WHAT IS EXPECTED ▸
Print the first line of the data below and every one after it, through the line containing "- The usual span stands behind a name", exactly as written.

DATA EXTRACT ▸
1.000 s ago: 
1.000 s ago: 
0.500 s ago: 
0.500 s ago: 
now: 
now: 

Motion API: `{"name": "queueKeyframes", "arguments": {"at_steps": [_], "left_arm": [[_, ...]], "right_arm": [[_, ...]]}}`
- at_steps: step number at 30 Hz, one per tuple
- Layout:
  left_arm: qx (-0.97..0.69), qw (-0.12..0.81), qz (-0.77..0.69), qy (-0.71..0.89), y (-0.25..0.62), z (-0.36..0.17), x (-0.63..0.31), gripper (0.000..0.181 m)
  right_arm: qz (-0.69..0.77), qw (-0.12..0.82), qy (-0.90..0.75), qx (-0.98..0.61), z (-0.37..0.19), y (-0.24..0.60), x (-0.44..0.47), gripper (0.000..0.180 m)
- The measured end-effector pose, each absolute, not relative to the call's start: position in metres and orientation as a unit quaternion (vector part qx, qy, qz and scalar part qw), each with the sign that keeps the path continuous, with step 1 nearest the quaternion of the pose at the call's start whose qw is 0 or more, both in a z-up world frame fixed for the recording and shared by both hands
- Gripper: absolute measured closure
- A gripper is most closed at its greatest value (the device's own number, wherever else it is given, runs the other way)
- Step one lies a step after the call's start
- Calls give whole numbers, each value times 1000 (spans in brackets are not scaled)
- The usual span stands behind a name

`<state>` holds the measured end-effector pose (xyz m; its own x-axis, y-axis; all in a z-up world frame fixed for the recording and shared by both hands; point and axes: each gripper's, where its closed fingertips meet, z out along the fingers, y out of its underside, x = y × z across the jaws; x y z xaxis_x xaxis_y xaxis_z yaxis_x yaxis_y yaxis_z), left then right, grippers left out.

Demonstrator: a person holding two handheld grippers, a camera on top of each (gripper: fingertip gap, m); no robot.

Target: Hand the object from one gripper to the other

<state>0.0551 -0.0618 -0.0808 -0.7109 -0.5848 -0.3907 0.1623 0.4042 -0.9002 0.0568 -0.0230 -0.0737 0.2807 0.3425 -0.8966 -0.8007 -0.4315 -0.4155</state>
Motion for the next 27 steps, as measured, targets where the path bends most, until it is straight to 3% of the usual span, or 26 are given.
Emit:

SOLUTION FOR THIS PROBLEM ▸
1.000 s ago: 
1.000 s ago: 
0.500 s ago: 
0.500 s ago: 
now: 
now: 

Motion API: `{"name": "queueKeyframes", "arguments": {"at_steps": [_], "left_arm": [[_, ...]], "right_arm": [[_, ...]]}}`
- at_steps: step number at 30 Hz, one per tuple
- Layout:
  left_arm: qx (-0.97..0.69), qw (-0.12..0.81), qz (-0.77..0.69), qy (-0.71..0.89), y (-0.25..0.62), z (-0.36..0.17), x (-0.63..0.31), gripper (0.000..0.181 m)
  right_arm: qz (-0.69..0.77), qw (-0.12..0.82), qy (-0.90..0.75), qx (-0.98..0.61), z (-0.37..0.19), y (-0.24..0.60), x (-0.44..0.47), gripper (0.000..0.180 m)
- The measured end-effector pose, each absolute, not relative to the call's start: position in metres and orientation as a unit quaternion (vector part qx, qy, qz and scalar part qw), each with the sign that keeps the path continuous, with step 1 nearest the quaternion of the pose at the call's start whose qw is 0 or more, both in a z-up world frame fixed for the recording and shared by both hands
- Gripper: absolute measured closure
- A gripper is most closed at its greatest value (the device's own number, wherever else it is given, runs the other way)
- Step one lies a step after the call's start
- Calls give whole numbers, each value times 1000 (spans in brackets are not scaled)
- The usual span stands behind a name

This completes the required output.